= Problem to work on =
Check each line of the entries below for the string "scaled"; copy every line where it appears.

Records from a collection
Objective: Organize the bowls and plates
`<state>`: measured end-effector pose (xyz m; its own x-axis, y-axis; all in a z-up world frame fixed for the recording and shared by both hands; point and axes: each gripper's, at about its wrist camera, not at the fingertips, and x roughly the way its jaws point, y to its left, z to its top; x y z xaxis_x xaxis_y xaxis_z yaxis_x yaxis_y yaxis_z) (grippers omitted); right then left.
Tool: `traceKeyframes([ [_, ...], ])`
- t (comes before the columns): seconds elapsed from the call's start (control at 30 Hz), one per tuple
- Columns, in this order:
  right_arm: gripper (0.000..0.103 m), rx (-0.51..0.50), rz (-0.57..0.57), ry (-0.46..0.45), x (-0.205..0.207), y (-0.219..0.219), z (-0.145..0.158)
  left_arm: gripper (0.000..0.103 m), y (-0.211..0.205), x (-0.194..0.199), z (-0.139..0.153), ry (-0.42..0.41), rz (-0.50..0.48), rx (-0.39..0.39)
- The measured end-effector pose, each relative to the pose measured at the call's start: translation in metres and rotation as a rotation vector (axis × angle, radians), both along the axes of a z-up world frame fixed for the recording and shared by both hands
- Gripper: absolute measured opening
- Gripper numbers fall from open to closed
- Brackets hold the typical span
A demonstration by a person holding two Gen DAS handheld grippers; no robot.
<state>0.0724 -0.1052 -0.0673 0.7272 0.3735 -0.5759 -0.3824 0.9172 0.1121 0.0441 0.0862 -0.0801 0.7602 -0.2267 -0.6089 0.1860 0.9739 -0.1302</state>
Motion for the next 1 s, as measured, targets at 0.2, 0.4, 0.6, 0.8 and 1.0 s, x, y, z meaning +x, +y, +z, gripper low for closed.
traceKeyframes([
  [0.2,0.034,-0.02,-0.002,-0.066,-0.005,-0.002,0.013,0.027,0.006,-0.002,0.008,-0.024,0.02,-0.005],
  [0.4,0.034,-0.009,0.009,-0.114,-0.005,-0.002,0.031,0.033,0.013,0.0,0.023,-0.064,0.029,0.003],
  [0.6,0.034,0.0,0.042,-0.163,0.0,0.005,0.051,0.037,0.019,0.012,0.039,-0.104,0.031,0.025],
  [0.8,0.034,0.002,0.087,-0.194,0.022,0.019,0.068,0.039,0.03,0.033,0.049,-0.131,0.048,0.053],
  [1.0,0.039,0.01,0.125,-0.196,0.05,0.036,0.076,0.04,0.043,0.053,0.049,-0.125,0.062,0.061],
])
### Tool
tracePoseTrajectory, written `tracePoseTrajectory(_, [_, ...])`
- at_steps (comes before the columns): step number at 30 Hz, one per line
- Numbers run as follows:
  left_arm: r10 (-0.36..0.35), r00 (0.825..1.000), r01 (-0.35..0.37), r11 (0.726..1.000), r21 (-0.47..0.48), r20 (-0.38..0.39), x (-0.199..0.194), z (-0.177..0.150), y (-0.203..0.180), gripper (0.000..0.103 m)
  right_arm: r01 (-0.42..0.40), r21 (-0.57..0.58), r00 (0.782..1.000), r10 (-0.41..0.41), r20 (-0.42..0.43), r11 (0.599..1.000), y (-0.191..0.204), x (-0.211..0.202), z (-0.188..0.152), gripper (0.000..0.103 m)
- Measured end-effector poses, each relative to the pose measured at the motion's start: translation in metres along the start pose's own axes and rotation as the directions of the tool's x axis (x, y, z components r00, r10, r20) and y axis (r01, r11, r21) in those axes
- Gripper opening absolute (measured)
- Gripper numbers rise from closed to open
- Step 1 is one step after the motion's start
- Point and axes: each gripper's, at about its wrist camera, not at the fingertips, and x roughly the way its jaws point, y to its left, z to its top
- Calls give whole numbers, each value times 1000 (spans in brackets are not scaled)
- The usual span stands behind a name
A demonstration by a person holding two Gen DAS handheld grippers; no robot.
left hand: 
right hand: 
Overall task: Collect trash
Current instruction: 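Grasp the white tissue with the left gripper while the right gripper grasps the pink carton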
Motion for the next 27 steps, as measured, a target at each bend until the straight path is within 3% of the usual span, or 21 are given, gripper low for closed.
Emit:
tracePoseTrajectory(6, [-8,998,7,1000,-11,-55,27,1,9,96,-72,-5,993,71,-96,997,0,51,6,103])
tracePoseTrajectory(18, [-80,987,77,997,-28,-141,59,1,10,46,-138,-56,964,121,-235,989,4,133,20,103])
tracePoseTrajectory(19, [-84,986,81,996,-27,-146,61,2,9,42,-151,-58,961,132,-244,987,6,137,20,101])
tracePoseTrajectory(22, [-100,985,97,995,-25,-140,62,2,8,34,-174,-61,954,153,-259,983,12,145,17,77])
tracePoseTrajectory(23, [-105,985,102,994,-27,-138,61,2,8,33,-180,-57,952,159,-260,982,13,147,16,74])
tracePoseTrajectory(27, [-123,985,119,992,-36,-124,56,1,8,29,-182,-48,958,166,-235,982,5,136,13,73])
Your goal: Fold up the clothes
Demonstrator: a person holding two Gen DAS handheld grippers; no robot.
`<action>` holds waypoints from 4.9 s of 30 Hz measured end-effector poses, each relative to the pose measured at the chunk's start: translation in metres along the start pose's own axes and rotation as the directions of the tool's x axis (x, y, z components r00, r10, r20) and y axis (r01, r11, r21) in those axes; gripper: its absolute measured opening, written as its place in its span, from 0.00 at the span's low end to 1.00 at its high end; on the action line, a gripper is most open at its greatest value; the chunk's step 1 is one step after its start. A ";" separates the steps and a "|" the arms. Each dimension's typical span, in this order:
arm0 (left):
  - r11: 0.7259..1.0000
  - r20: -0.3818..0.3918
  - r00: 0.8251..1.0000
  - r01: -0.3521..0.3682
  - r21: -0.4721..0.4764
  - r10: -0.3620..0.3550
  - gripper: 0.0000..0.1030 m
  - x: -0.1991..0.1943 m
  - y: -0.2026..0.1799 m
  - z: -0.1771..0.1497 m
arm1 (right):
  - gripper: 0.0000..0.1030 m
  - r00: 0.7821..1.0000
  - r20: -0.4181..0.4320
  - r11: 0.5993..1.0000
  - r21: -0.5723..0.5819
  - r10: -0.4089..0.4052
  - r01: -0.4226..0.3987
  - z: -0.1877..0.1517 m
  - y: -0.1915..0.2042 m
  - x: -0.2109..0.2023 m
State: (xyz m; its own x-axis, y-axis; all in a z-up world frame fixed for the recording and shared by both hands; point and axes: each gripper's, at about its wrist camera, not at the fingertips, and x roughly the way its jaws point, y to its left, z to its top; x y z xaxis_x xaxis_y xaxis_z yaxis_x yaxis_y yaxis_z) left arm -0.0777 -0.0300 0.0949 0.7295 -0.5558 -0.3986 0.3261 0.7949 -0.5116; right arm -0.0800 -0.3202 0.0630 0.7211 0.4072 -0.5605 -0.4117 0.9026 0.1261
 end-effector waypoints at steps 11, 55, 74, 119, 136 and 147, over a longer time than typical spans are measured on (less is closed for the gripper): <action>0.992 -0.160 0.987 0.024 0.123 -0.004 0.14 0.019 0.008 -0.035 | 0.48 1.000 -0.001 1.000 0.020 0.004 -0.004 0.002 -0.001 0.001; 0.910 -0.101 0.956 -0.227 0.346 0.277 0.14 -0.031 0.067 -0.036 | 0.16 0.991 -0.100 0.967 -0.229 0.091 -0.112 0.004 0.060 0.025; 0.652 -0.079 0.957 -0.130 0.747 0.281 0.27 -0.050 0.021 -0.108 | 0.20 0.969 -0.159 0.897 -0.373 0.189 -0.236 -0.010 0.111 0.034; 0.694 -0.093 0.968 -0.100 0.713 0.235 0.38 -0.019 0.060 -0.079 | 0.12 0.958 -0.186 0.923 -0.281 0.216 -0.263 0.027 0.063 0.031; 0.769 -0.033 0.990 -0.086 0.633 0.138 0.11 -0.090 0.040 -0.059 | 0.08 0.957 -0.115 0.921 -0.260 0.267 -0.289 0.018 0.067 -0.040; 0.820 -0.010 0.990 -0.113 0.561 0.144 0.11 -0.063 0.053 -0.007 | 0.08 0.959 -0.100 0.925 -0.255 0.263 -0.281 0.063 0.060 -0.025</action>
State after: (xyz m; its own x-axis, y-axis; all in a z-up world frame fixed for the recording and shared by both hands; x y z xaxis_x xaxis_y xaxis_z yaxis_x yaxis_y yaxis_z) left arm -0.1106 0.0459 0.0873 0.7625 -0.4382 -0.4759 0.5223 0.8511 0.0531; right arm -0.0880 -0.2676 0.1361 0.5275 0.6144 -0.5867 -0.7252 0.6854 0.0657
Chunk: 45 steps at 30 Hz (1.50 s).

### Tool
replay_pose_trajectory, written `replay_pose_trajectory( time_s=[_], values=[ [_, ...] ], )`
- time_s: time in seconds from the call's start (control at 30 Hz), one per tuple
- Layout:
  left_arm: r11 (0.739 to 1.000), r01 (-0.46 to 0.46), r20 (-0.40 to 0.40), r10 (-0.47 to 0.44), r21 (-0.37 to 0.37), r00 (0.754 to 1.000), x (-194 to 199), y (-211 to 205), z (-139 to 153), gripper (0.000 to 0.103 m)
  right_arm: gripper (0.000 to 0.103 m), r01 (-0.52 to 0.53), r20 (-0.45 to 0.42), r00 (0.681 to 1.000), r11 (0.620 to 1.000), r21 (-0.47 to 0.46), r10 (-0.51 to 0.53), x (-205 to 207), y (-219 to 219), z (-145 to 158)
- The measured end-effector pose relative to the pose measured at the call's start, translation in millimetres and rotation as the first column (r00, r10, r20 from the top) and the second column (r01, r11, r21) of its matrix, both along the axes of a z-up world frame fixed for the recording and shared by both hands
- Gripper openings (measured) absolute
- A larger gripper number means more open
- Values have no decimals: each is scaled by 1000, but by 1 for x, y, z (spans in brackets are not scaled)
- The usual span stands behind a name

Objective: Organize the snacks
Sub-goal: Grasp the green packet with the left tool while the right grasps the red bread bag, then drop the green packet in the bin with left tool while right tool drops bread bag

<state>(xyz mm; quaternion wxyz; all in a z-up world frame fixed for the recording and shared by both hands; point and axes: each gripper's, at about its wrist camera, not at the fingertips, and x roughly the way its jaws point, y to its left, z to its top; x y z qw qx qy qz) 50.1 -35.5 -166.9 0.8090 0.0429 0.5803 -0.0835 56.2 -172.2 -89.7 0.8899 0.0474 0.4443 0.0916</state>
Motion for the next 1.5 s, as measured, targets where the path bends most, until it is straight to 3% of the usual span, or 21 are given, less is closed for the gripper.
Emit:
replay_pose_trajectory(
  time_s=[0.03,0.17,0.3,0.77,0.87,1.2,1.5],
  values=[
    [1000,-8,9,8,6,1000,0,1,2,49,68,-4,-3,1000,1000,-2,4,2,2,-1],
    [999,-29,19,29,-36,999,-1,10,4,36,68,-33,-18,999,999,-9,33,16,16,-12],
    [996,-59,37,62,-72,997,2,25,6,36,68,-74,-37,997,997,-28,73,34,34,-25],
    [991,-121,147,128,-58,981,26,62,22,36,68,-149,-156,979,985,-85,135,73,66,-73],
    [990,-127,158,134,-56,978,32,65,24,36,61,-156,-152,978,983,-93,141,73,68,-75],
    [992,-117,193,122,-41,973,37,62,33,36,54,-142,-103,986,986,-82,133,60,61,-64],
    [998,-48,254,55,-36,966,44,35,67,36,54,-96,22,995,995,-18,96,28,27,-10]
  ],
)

= Exercise answer =
- Calls give whole numbers, each value times 1000 (spans in brackets are not scaled)
- Values have no decimals: each is scaled by 1000, but by 1 for x, y, z (spans in brackets are not scaled)

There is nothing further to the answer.